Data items
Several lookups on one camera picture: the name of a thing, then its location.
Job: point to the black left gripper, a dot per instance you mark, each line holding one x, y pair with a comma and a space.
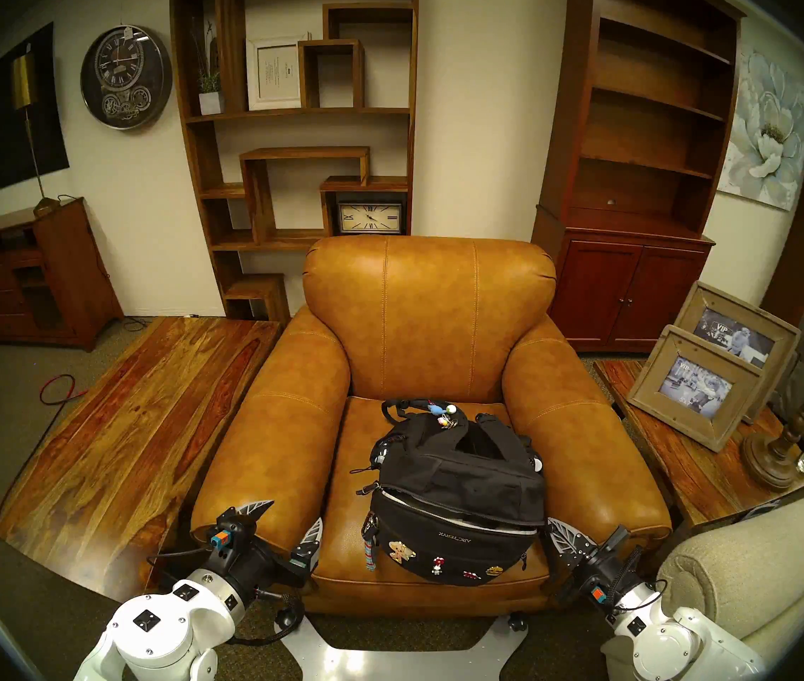
249, 562

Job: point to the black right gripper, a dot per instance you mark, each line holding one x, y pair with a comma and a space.
611, 577

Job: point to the black backpack with pins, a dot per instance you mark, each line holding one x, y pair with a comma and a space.
459, 481

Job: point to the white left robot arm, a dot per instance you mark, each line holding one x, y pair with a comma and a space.
154, 630

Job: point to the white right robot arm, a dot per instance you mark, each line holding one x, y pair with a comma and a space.
685, 648

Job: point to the black caster wheel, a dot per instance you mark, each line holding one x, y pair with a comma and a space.
287, 619
517, 623

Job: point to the rustic wooden side table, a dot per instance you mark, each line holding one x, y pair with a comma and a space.
685, 467

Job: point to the striped wooden coffee table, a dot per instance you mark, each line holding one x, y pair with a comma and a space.
140, 424

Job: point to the beige fabric armchair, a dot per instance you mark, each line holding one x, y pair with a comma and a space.
749, 573

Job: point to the black white sign card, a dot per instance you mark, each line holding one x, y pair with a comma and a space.
760, 509

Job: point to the wooden lamp base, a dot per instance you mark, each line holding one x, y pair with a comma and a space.
771, 460

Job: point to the cherry wood bookcase hutch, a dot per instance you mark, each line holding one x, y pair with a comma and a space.
629, 289

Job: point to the tan leather armchair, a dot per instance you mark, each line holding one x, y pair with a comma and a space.
430, 311

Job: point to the rectangular mantel clock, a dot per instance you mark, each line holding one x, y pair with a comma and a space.
370, 218

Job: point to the reddish wooden sideboard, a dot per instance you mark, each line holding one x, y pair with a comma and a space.
69, 268

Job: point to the geometric open wooden shelf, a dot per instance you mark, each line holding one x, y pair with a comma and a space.
258, 197

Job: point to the small potted plant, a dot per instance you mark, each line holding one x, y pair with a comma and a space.
210, 103

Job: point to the white flower canvas painting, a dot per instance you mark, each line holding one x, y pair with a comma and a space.
767, 130

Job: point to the white framed certificate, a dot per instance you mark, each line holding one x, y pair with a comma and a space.
276, 73

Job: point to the gold shade brass lamp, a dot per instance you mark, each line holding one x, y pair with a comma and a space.
23, 84

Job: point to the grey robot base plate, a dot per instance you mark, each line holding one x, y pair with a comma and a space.
402, 662

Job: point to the small weathered wood picture frame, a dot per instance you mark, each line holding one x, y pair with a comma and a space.
696, 387

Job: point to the large weathered wood picture frame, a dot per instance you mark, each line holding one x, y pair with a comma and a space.
735, 335

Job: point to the round black wall clock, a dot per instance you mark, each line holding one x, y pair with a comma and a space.
125, 76

• Instructions for the task: All of the data above should be transcribed verbatim, with pictures omitted.

• Task result:
Several lookups on one camera picture: the name of a thing, then its location.
Job: point to the black left gripper, a dot per instance you mark, each line holding one x, y pair with a comma and a space.
249, 562

Job: point to the black right gripper, a dot per instance you mark, each line holding one x, y pair with a comma and a space.
611, 577

Job: point to the black backpack with pins, a dot per instance you mark, each line holding one x, y pair with a comma and a space.
459, 481

Job: point to the white left robot arm, a dot per instance you mark, each line holding one x, y pair with a comma and a space.
154, 630

Job: point to the white right robot arm, a dot per instance you mark, each line holding one x, y pair with a comma and a space.
685, 648

Job: point to the black caster wheel, a dot per instance you mark, each line holding one x, y pair with a comma and a space.
287, 619
517, 623

Job: point to the rustic wooden side table, a dot per instance you mark, each line holding one x, y pair with a comma and a space.
685, 467

Job: point to the striped wooden coffee table, a dot per instance you mark, each line holding one x, y pair with a comma and a space.
140, 424

Job: point to the beige fabric armchair, a dot per instance you mark, each line holding one x, y pair with a comma and a space.
749, 573

Job: point to the black white sign card, a dot per instance you mark, each line holding one x, y pair with a comma and a space.
760, 509

Job: point to the wooden lamp base, a dot per instance you mark, each line holding one x, y pair with a comma and a space.
771, 460

Job: point to the cherry wood bookcase hutch, a dot per instance you mark, each line holding one x, y pair with a comma and a space.
629, 289

Job: point to the tan leather armchair, a dot per instance you mark, each line holding one x, y pair with a comma and a space.
430, 311

Job: point to the rectangular mantel clock, a dot per instance you mark, each line holding one x, y pair with a comma and a space.
370, 218

Job: point to the reddish wooden sideboard, a dot per instance you mark, each line holding one x, y pair with a comma and a space.
69, 268

Job: point to the geometric open wooden shelf, a dot per instance you mark, each line holding one x, y pair with a comma and a space.
258, 197

Job: point to the small potted plant, a dot per instance you mark, each line holding one x, y pair with a comma and a space.
210, 103

Job: point to the white flower canvas painting, a dot per instance you mark, each line holding one x, y pair with a comma and a space.
767, 130

Job: point to the white framed certificate, a dot per instance you mark, each line holding one x, y pair with a comma and a space.
276, 73

Job: point to the gold shade brass lamp, a dot per instance you mark, each line holding one x, y pair with a comma and a space.
23, 84

Job: point to the grey robot base plate, a dot per instance you mark, each line holding one x, y pair with a comma and a space.
402, 662

Job: point to the small weathered wood picture frame, a dot per instance you mark, each line holding one x, y pair with a comma and a space.
696, 387

Job: point to the large weathered wood picture frame, a dot per instance you mark, each line holding one x, y pair with a comma and a space.
735, 335

Job: point to the round black wall clock, a dot per instance you mark, each line holding one x, y pair with a comma and a space.
125, 76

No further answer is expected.